Task item: Write out all of the data without omission, exactly as shown.

Information provided:
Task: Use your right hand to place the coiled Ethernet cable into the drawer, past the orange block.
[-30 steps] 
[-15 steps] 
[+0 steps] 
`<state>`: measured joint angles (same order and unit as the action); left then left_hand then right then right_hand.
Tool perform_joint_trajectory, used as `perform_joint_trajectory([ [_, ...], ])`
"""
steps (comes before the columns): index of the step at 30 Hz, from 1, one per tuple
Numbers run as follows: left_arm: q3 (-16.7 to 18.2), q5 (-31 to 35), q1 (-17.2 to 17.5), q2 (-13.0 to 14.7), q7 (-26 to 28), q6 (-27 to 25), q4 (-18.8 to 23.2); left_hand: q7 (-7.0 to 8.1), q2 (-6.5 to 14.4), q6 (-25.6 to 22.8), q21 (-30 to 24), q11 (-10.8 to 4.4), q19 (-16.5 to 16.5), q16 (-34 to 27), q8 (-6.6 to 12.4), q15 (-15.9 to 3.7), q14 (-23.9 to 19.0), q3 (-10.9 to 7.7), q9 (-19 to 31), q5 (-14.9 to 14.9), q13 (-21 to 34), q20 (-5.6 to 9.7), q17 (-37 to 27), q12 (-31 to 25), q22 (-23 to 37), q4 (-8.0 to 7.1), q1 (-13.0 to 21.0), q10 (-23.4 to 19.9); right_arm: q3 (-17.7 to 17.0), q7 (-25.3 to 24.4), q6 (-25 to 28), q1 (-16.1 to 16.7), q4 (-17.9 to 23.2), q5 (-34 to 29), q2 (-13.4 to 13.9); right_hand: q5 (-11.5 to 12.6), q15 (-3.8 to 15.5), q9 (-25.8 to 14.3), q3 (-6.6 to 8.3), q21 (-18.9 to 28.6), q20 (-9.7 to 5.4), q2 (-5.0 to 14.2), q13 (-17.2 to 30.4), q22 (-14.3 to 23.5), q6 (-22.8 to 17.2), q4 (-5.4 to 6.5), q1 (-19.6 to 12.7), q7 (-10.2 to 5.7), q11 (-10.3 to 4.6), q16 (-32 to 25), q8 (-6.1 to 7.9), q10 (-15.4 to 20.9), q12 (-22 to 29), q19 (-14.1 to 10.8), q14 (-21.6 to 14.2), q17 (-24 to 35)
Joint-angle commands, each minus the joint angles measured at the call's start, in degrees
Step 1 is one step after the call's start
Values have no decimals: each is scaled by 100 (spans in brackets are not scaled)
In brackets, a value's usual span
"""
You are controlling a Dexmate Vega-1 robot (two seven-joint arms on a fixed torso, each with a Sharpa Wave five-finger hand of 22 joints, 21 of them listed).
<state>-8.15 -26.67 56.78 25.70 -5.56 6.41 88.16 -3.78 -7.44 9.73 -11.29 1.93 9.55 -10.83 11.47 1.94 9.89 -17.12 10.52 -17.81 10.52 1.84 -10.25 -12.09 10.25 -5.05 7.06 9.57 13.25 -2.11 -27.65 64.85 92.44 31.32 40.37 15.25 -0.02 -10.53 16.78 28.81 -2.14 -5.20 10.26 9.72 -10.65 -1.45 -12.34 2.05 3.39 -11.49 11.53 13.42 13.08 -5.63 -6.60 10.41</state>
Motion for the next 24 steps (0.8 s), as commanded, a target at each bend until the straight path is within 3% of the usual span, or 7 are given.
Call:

Finished exercise:
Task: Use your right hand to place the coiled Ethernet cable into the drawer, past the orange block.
[-30 steps] 
[-15 steps] 
[+0 steps] 
`<state>`: measured joint angles (same order and unit as the action); left then left_hand then right then right_hand.
Tool perform_joint_trajectory, used as `perform_joint_trajectory([ [_, ...], ])`
"""
steps (comes before the columns): index of the step at 30 Hz, from 1, one per tuple
Numbers run as follows: left_arm: q3 (-16.7 to 18.2), q5 (-31 to 35), q1 (-17.2 to 17.5), q2 (-13.0 to 14.7), q7 (-26 to 28), q6 (-27 to 25), q4 (-18.8 to 23.2); left_hand: q7 (-7.0 to 8.1), q2 (-6.5 to 14.4), q6 (-25.6 to 22.8), q21 (-30 to 24), q11 (-10.8 to 4.4), q19 (-16.5 to 16.5), q16 (-34 to 27), q8 (-6.6 to 12.4), q15 (-15.9 to 3.7), q14 (-23.9 to 19.0), q3 (-10.9 to 7.7), q9 (-19 to 31), q5 (-14.9 to 14.9), q13 (-21 to 34), q20 (-5.6 to 9.7), q17 (-37 to 27), q12 (-31 to 25), q22 (-23 to 37), q4 (-8.0 to 7.1), q1 (-13.0 to 21.0), q10 (-23.4 to 19.9); right_arm: q3 (-17.7 to 17.0), q7 (-25.3 to 24.4), q6 (-25 to 28), q1 (-16.1 to 16.7), q4 (-17.9 to 23.2), q5 (-34 to 29), q2 (-13.4 to 13.9); right_hand: q5 (-11.5 to 12.6), q15 (-3.8 to 15.5), q9 (-25.8 to 14.3), q3 (-6.6 to 8.3), q21 (-18.9 to 28.6), q20 (-9.7 to 5.4), q2 (-5.0 to 14.2), q13 (-17.2 to 30.4), q22 (-14.3 to 23.5), q6 (-22.8 to 17.2), q4 (-5.4 to 6.5), q1 (-19.6 to 12.7), q7 (-10.2 to 5.7), q11 (-10.3 to 4.6), q16 (-32 to 25), q8 (-6.1 to 7.9), q10 (-15.4 to 20.9), q12 (-22 to 29), q19 (-14.1 to 10.8), q14 (-21.6 to 14.2), q17 (-24 to 35)
Joint-angle commands, each minus the joint angles measured at the call's start, in degrees
Step 1 is one step after the call's start
Values have no decimals: each is scaled by 100 (spans in brackets are not scaled)
In brackets, a value's usual span
"""
You are controlling a Dexmate Vega-1 robot (two seven-joint arms on a fixed torso, each with a Sharpa Wave five-finger hand of 22 joints, 21 of them listed).
<state>-8.15 -26.67 56.78 25.70 -5.56 6.41 88.16 -3.78 -7.44 9.73 -11.29 1.93 9.55 -10.83 11.47 1.94 9.89 -17.12 10.52 -17.81 10.52 1.84 -10.25 -12.09 10.25 -5.05 7.06 9.57 13.25 -2.11 -27.65 64.85 92.44 31.32 40.37 15.25 -0.02 -10.53 16.78 28.81 -2.14 -5.20 10.26 9.72 -10.65 -1.45 -12.34 2.05 3.39 -11.49 11.53 13.42 13.08 -5.63 -6.60 10.41</state>
Motion for the next 24 steps (0.8 s), as commanded, a target at each bend until the straight path is within 3% of the usual span, or 7 are given.
Call:

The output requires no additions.